Researchers at the NYU School of Medicine and Perlmutter Cancer Center have found that the most deadly skin cancers may start in stem cells that lend colour to hair, and originate in hair follicles.
The study published online ahead of print in Nature Communications (Nov. 4, 2019) found that unlike their normal counterparts, newly cancerous pigment stem cells migrate up and out of the follicles to establish melanomas in nearby surface skin before spreading deeper. The study was conducted in genetically engineered mice, with the results confirmed in human tissue samples.
“By confirming that oncogenic pigment cells in hair follicles are a bona fide source of melanoma, we have a better understanding of this cancer’s biology and new ideas about how to counter it,” said study author, Dr. Mayumi Ito Suzuki, in a press release. Dr. Suzuki is an associate professor in the Ronald O. Perelman Department of Dermatology at NYU School of Medicine and Perlmutter Cancer Center.
Past models of the disease suggested that sunlight was a major risk factor for melanoma, but current research argues that the triggers are always there in normal follicles.
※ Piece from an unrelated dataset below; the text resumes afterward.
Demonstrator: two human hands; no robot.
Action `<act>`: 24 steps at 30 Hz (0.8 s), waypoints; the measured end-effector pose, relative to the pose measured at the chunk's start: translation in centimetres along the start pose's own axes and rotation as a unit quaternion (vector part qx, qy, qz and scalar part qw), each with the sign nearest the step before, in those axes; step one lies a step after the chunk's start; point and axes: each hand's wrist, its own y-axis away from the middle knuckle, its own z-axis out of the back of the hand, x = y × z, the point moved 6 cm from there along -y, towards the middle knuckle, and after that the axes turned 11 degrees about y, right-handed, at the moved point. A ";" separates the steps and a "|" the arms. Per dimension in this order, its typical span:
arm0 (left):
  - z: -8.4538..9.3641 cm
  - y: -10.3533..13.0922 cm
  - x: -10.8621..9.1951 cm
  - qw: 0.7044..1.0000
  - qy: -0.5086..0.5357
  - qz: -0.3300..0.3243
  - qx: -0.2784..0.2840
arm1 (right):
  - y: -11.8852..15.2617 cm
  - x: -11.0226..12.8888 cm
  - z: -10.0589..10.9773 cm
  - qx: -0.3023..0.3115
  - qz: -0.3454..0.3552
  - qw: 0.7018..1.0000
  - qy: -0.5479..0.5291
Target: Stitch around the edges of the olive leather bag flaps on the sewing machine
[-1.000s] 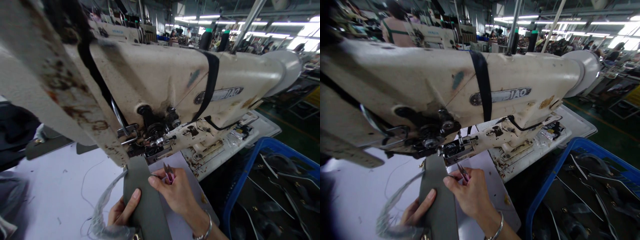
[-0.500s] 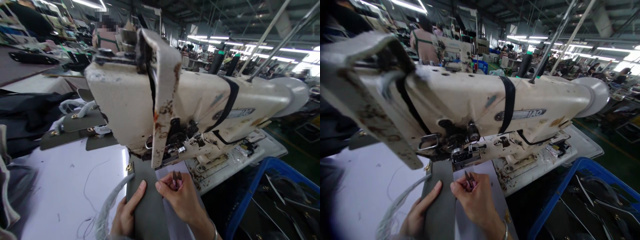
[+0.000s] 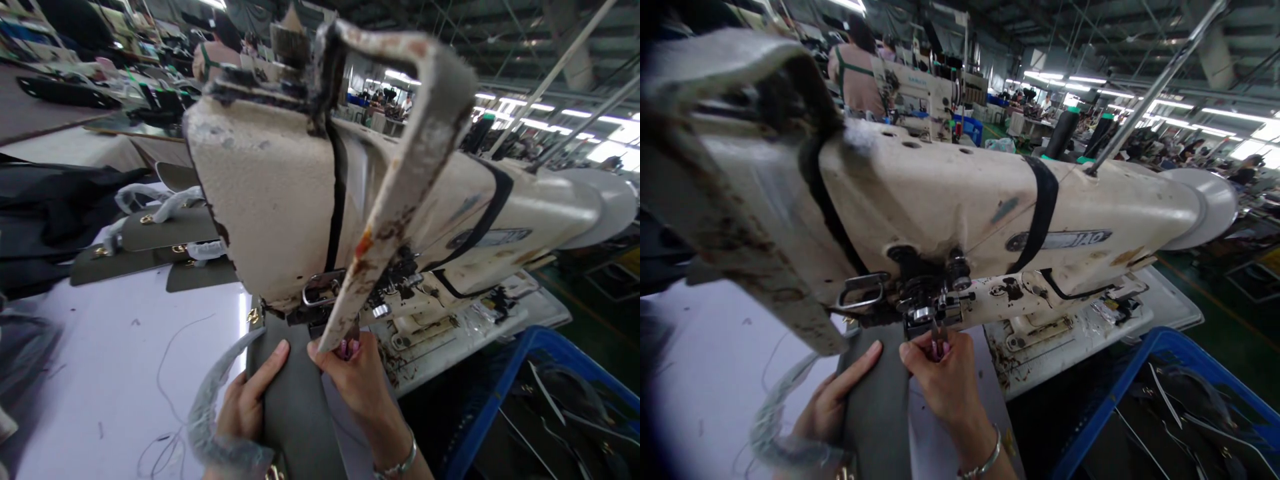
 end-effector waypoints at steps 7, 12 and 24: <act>-0.4 -0.8 -0.6 1.000 0.002 -0.006 0.004 | -0.8 0.7 -0.5 -0.038 0.014 0.997 0.062; -1.3 -0.4 -0.9 0.999 0.035 0.012 0.013 | -0.8 2.1 -0.6 -0.085 0.053 0.988 0.118; -2.1 0.5 -0.9 0.997 0.007 0.060 0.055 | -0.8 1.9 -0.7 -0.089 0.031 0.988 0.124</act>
The new study looks at the stem cells that mature into melanocytes, cells that make the protein pigment melanin, which protects skin by absorbing some of the sun’s ultraviolet, DNA-damaging rays. By absorbing some wavelengths of visible light, but reflecting others, pigments create hair colour.
In a series of steps, the NYU research team established a new mouse model for the study of melanoma, so that the team could edit genes in follicular melanocyte stem cells only (the c-Kit-CreER mouse). This capability enabled researchers to introduce genetic changes that made only melanocyte stem cells, and their descendants destined to form melanomas, glow no matter where they travelled.
With the ability to accurately track a key stem cell type for the first time, the study’s authors confirmed that melanoma cells can arise from melanocyte stem cells, which abnormally migrate up and out of hair follicles to enter the epidermis. The team then tracked the same cells as they multiplied there, and then moved deeper into the skin layer.
Once in the dermis, the cells shed the markers and pigment that went with their follicular origins, presumably in response to local signals. They also acquired signatures similar to nerve cells (neurons) and skin cells (mesenchymal), molecular characteristics similar to those noted in examinations of human melanoma tissue.
Knowing where to look for the original, cancer-causing event, the researchers temporarily eliminated signals one by one in the follicular environment to see if cancer still formed in their absences.
As a result, the researchers confirmed that follicular melanocyte stem cells, even though they had cancer-causing genetic mutations, did not multiply or migrate to cause melanomas unless also exposed to endothelin (EDN) and WNT. These signalling proteins normally cause hairs to become longer and pigment cells to multiply in follicles.
“Our mouse model is the first to demonstrate that follicular oncogenic melanocyte stem cells can establish melanomas, which promises to make it useful in identifying new diagnostics and treatments for melanoma,” said Dr. Qi Sun, a member of the research team. “While our findings will require confirmation in further human testing, they argue that melanoma can arise in pigment stem cells originating both in follicles and in skin layers, such that some melanomas have multiple stem cells of origin.”